→ **Given data**
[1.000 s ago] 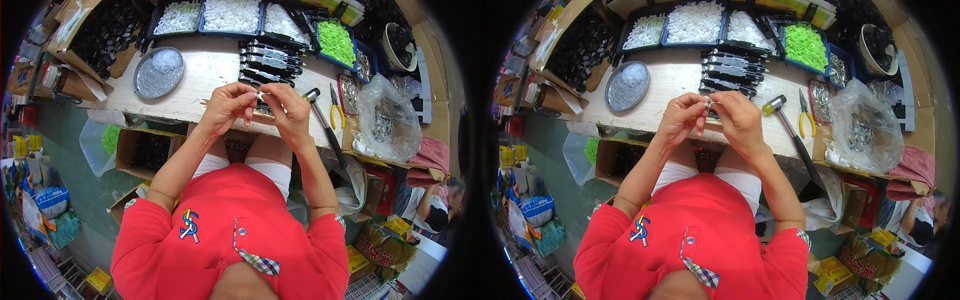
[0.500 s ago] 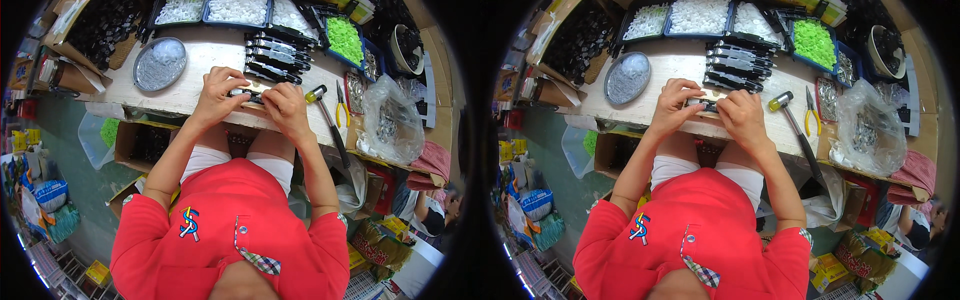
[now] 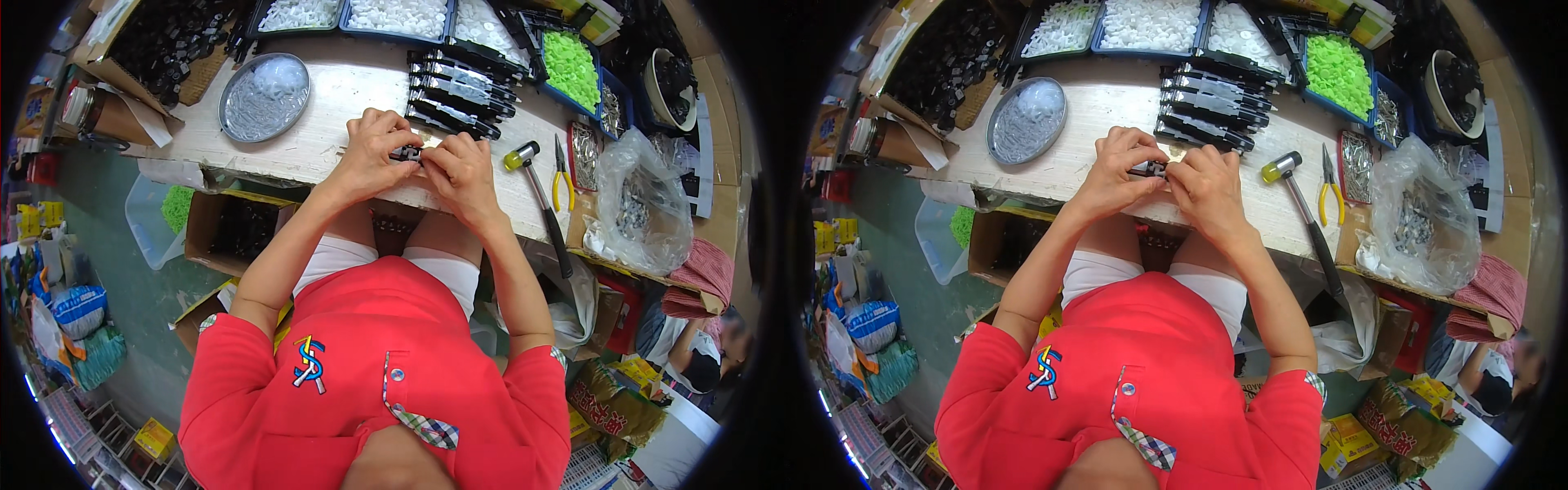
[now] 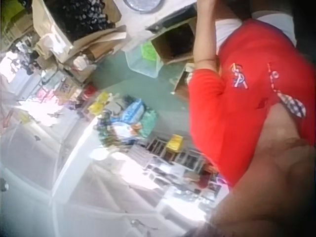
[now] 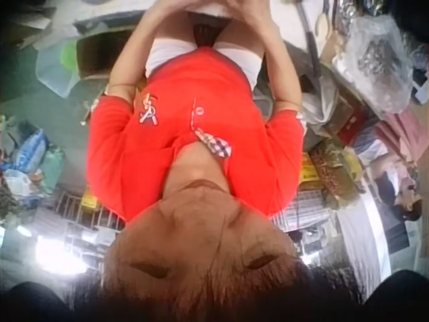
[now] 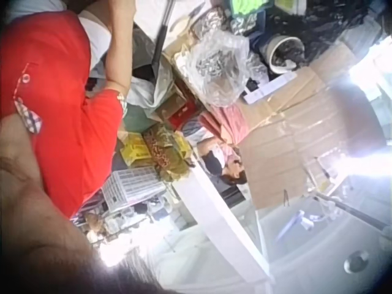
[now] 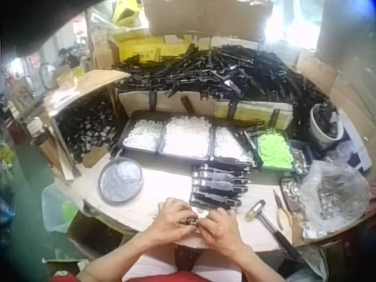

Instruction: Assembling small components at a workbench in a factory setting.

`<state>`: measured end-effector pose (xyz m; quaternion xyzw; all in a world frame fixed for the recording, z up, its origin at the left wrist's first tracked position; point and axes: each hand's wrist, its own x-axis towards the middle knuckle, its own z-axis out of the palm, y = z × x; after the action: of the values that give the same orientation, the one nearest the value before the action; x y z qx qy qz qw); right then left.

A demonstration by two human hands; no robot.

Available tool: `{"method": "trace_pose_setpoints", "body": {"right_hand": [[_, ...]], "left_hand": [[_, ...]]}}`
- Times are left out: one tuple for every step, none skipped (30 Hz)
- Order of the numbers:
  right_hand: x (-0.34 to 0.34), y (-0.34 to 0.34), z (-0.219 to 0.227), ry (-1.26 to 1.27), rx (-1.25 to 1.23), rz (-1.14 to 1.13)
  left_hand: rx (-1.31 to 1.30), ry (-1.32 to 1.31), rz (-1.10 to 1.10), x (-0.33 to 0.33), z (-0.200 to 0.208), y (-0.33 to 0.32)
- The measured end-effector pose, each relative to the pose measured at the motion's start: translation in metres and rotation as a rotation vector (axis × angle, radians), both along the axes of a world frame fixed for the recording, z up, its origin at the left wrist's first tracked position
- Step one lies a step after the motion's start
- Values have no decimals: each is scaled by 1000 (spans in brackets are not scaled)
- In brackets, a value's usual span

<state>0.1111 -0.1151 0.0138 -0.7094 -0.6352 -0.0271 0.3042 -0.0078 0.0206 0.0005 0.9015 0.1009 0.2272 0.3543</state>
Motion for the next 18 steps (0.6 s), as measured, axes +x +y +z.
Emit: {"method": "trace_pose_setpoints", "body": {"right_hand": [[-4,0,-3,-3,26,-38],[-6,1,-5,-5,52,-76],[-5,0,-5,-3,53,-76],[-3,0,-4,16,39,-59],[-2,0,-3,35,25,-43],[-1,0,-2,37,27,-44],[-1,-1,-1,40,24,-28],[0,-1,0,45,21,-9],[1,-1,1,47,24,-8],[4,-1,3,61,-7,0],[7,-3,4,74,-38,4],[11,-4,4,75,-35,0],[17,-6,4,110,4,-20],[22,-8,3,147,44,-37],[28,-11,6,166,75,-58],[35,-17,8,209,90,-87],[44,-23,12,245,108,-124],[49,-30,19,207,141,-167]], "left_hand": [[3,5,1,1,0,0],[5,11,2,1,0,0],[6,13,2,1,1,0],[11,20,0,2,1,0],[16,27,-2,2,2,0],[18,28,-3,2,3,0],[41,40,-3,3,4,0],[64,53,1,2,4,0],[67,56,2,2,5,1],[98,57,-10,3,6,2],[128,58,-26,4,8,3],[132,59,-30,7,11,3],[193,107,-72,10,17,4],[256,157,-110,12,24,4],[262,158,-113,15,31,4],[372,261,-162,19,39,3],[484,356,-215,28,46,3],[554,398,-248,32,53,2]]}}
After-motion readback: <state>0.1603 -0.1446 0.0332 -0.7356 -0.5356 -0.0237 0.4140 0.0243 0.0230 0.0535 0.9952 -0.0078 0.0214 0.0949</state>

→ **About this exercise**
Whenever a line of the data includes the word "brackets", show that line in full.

→ **Output for this exercise**
- Values have no decimals: each is scaled by 1000 (spans in brackets are not scaled)
- In brackets, a value's usual span

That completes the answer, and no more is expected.